The literature produced by Kenneth Waltz and John Mearsheimer, the preeminent scholars of the defensive realist and offensive realists schools, respectively, share neo-realism’s core assumptions but differ in their expectations of state action. However, the mere fact that both theorists’ believe that anarchy determines state action, that states and not individuals are the primary unit of analysis, and that the aim of all states is survival is insufficient for the construction of a coherent policy based on both their models. In neo-realism’s founding text, Theory of International Relations, Waltz explicates what is now known as defensive realism. As a defensive realist, Waltz asserts that states, in order to survive in the state of anarchy, engage in balance of power politics rather than the pursuit of dominance in the international system. Any attempt by a great power to become the dominant actor in the system is futile and potentially dangerous to its welfare because it provokes a balancing response by its great power competitors. States often balance by temporally allying with others states against the more powerful state – or less frequently through unilateral actions – via economic or military means. The impossibility of a unipolar system necessarily results in perpetual existence of a bi- or multipolar system. Within Waltz’s system of power relations, power acquisition is perceived by the states as an absolute rather than relative gain. In order to maintain parity, the acquisition of power by one state must be balanced by the other(s).

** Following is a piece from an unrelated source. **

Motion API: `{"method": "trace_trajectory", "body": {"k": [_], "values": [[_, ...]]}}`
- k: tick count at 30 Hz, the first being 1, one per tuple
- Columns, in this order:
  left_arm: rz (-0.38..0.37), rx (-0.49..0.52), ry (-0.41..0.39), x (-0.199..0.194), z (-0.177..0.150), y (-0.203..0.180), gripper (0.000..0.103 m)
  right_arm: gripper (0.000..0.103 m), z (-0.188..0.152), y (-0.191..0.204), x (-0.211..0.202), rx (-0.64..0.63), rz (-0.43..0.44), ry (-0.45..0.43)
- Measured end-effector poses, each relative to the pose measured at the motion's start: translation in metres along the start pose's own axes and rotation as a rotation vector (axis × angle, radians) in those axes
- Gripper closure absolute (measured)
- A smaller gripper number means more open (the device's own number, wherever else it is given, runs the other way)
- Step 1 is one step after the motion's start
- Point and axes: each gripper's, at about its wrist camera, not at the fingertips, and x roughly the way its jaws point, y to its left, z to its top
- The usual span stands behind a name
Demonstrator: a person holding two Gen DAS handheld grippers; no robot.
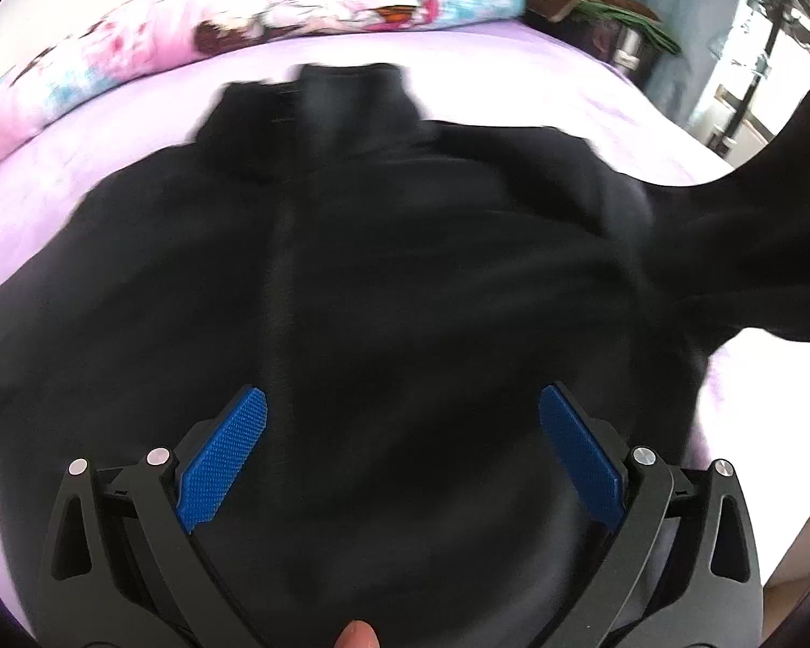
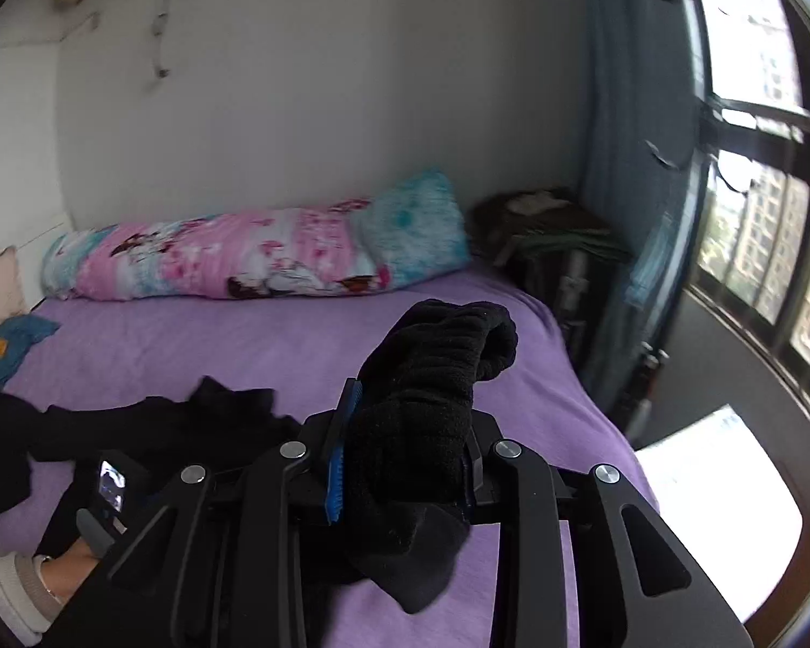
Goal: Fold large clothes
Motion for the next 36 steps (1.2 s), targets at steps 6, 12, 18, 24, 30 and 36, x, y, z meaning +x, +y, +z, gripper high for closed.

Mearsheimer, on the other hand, argues in The Tragedy of Great Power Politics that the anarchical structure of the international system, the inability of one state to predict the intentions and actions of other states, and states’ inherent desire to survive compels them to pursue hegemony. In other words, hegemony, not balance of power, is perceived by policymakers as the only means through which a state can guarantee its survival. In this model, alliances, when they do exist, are in a constant state of transience. A state is only motivated to partner with another if it helps it achieve absolute gains against its nearest rival. When the alliance becomes too politically or economically costly for either state, it is dissolved. According to Mearsheimer’s theory, though, hegemony is a doubled-edged sword. Hegemony necessarily involves expansion but, as history demonstrates, no global hegemon has existed because in their pursuit of dominance states inevitably overburden and overstretch their power. Rival states, consequently, attempt to fill the power vacuum and the model is perpetuated. Mearsheimer’s prescription for the problem of states’ drive for hegemony is simple: Instead of striving to become a global hegemon, states should aim to become a regional hegemon while enacting policies that promote balance of power politics in other regions. Despite initially rejecting Waltz’s balance of power explanation of great power interaction, Mearsheimer ultimately utilizes it to qualify hegemony’s Catch-22.

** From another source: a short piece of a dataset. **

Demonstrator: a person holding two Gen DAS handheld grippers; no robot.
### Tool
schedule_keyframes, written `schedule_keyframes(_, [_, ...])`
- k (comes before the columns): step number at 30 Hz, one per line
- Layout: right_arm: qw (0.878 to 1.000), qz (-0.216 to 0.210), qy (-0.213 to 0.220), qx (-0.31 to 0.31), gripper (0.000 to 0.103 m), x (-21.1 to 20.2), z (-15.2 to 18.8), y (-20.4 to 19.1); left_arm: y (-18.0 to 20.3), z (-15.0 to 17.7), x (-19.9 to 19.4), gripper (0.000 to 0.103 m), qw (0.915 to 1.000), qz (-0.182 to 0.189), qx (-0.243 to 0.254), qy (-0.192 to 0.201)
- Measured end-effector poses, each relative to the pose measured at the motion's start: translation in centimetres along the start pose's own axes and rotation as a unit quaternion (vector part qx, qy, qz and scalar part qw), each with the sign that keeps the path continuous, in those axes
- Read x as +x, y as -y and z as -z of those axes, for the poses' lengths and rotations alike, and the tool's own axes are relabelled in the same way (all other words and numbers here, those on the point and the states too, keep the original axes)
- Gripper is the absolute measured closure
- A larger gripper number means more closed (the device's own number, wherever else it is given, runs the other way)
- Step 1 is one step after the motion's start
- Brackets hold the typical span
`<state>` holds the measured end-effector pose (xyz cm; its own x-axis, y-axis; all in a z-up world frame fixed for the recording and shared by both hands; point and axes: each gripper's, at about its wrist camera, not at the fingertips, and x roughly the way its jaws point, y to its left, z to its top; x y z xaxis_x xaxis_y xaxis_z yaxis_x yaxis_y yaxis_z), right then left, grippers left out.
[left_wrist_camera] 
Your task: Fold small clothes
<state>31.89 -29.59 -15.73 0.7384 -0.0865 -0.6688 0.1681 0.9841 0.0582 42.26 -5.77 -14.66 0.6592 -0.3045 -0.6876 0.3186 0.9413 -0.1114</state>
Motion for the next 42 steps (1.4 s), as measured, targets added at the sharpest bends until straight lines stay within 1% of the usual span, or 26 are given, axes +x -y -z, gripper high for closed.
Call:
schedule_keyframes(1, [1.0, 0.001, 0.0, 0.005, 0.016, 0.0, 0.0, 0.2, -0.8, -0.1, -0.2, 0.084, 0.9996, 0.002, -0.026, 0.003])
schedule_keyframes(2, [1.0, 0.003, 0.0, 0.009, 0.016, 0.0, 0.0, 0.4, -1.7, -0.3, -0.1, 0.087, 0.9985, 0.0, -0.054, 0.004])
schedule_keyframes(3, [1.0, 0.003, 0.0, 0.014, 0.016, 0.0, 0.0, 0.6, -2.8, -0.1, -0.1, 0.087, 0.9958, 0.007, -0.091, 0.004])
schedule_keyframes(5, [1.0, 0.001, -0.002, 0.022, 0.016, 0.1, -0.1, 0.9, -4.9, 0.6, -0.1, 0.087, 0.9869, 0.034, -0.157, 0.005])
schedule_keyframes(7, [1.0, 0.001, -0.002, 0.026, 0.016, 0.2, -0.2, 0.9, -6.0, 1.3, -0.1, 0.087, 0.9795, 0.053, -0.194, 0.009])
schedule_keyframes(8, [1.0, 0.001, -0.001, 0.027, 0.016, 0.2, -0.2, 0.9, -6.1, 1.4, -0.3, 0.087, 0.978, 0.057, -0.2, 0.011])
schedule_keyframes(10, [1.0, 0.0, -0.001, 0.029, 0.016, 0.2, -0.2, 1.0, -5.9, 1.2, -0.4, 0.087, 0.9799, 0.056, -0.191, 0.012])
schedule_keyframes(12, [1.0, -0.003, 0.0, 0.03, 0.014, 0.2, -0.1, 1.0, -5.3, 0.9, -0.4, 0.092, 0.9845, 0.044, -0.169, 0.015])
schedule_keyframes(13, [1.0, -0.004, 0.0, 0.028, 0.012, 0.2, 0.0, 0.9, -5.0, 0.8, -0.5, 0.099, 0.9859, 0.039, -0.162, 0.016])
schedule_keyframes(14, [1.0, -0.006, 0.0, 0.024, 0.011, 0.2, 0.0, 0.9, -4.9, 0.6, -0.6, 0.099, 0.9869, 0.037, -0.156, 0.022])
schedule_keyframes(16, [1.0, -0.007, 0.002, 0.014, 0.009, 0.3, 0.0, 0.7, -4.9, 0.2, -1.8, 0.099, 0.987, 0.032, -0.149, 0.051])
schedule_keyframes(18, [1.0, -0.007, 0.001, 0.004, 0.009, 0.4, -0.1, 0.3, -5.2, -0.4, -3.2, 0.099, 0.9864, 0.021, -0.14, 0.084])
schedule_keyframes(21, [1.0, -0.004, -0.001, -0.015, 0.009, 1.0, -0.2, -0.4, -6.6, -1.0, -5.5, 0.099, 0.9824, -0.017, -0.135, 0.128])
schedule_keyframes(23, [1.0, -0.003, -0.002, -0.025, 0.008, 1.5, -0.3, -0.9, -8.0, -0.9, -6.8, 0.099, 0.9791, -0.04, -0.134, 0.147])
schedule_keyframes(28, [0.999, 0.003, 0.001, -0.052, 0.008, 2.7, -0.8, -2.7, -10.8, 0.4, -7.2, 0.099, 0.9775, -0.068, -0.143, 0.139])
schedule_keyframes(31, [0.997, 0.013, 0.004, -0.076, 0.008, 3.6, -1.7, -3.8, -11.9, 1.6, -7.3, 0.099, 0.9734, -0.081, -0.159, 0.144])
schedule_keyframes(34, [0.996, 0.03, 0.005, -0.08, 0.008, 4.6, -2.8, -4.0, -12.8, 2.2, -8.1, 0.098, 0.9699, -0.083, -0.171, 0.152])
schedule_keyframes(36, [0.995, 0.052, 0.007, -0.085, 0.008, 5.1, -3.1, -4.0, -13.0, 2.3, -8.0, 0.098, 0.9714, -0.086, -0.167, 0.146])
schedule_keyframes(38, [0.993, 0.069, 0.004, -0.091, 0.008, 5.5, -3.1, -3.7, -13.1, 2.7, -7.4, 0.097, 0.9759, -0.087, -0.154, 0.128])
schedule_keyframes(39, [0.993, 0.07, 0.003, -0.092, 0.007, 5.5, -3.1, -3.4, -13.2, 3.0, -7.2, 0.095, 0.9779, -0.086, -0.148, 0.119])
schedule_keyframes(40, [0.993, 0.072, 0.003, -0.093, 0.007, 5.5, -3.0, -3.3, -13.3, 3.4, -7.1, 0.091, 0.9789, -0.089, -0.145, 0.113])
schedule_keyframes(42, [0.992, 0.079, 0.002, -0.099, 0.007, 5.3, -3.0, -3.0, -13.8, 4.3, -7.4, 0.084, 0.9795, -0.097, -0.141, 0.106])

After explicating the tenets of defensive and offensive realist models of state behavior, it becomes clear that it is theoretically incompatible for a national leader to construct a foreign policy premised on the both conceptions. Even if a leader or policymaker were only to adopt the position of Waltz or Mearsheimer, they would be faced with the neo-realist misinterpretation of the international system. Contrary to central assumption of neo-realism, anarchy is not the only determinant of state behavior. One need only open the newspaper for evidence that states are subject to formal and informal constraints. Though a considerably less problematic issue than neo-realism’s reification of the system, another concern for policymakers interested in appropriating neo-realist thought is each scholar’s justification for their examination of international politics. Waltz’s analysis is aimed at producing an explanatory theory of international politics while Mearshiemer utilizes neo-realism to construct a model that is both explanatory and prescriptive. While Theory of International Relations can be manipulated into policy, it can only occur under duress and against the intentions of the author.

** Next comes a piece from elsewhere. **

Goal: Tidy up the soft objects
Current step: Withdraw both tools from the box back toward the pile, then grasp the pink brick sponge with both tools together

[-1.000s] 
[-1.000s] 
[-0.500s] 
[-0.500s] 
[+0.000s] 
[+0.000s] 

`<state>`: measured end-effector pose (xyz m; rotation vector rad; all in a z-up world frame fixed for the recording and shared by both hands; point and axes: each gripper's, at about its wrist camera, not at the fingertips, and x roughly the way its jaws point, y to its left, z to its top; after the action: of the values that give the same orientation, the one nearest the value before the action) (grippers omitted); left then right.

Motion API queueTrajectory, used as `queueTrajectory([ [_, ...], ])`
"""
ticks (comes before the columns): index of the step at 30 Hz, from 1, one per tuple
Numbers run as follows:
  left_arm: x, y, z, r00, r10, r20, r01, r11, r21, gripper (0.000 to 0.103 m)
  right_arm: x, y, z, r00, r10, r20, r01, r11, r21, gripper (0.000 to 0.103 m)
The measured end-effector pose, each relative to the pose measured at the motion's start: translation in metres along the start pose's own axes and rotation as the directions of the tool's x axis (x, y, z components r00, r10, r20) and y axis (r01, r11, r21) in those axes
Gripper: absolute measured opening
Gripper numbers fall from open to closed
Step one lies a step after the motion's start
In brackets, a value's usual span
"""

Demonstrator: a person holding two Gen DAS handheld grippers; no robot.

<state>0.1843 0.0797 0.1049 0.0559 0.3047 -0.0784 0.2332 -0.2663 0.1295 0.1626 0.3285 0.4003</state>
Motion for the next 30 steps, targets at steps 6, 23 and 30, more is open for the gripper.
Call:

The most popular alternative to neo-realism among the academe is liberalism. Though liberalism is a theory that encompasses a wide array of sub-theories of international politics, liberal scholars generally believe that states’ policymaking elites choose to cooperate through international institutions in the international system. This assumption does not mean that liberals reject the idea of an anarchical system or advocate the formation of a central entity that encroaches upon the sovereignty of states. They contend, rather, that political and economic cooperation leads to interdependence which, in turn, increases the costs of conflict between states. States, as rational entities, will not engage in any action unless benefits exceed the costs. Liberals also believe that domestic politics can affect state action at the international level. The most blatant manifestation of this hypothesis is Democratic Peace Theory. According to the doctrine, liberal democracy cultivates a culture of political civility that, through social and political processes, influences policy elites and that democracy’s companion, liberal economic policies, promote economic interaction between states. While Democratic Peace Theory possesses immense potential, it overlooks the fact that democracy is a relatively new phenomenon and it fails to foresee potential conflicts between democracies of the Global South due to resource scarcity. The optimism of Democratic Peace Theory is endemic in liberalism and undermines it as a general theory of international relations. Despite their structural formation as cooperative bodies, international institutions like the United Nations are often unable to prevent conflict between states without a prolonged struggle and the idea of interdependence as the primary component of international stability, like Democratic Peace Theory, has yet to be adequately tested by history. As a result of liberalism’s deficiencies, policymakers should turn elsewhere for guidance in international politics.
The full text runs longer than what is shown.